(Given material)
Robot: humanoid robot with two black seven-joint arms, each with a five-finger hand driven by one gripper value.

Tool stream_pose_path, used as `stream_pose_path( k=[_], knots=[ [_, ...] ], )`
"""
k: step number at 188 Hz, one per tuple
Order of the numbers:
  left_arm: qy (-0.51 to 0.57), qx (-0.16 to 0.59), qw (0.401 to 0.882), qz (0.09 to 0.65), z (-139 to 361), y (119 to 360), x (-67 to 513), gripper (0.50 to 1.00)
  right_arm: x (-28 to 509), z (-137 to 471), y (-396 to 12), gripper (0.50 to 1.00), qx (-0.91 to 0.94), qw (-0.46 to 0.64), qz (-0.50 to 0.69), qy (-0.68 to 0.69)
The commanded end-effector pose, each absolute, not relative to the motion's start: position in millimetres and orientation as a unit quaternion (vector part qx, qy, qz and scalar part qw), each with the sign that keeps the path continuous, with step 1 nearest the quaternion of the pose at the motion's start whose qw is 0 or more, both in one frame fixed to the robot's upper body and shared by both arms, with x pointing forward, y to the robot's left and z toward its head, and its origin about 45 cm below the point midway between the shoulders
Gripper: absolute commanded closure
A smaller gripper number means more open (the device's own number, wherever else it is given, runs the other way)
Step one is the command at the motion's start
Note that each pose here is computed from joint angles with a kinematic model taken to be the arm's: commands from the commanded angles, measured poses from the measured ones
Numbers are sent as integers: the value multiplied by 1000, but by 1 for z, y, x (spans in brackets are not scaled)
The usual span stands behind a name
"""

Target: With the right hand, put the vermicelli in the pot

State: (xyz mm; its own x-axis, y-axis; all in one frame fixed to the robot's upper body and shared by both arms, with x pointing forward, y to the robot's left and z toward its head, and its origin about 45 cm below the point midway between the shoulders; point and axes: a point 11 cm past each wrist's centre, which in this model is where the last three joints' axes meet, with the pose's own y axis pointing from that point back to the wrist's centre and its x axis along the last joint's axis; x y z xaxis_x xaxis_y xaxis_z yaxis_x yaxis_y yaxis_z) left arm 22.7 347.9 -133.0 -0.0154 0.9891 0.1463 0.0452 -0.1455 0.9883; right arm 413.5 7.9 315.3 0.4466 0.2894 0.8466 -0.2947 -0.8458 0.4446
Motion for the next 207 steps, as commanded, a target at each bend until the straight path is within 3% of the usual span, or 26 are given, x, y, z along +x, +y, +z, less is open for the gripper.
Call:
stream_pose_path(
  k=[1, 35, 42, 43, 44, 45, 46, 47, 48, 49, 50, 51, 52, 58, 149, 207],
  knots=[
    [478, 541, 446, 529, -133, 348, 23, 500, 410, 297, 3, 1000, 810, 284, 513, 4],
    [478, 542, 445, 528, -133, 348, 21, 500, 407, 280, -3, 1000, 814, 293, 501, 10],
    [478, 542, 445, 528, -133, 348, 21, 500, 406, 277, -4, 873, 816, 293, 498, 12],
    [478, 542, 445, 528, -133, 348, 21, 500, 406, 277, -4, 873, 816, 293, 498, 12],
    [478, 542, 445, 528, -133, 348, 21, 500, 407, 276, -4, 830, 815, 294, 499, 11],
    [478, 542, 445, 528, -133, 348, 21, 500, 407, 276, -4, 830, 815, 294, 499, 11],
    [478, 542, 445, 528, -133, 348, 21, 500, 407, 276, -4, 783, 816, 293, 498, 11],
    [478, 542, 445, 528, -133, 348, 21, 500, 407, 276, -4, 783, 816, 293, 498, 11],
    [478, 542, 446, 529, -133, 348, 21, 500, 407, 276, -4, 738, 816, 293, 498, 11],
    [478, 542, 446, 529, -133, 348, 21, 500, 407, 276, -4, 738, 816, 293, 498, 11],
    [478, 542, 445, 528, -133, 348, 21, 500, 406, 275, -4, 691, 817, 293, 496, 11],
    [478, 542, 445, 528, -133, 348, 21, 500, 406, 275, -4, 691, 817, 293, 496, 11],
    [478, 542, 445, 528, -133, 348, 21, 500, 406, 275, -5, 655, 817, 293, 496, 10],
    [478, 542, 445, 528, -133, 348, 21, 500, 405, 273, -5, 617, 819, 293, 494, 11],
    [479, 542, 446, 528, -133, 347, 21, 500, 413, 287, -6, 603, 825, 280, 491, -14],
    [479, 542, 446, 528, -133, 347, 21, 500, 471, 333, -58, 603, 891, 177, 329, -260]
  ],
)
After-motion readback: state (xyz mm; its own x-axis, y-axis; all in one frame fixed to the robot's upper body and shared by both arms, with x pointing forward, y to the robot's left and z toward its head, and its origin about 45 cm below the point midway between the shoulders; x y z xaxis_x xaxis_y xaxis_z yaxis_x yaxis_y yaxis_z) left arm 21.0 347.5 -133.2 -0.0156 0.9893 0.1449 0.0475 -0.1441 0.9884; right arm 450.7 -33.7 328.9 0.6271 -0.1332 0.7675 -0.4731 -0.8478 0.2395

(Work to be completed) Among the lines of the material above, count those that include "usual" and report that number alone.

(Solution to this problem) 2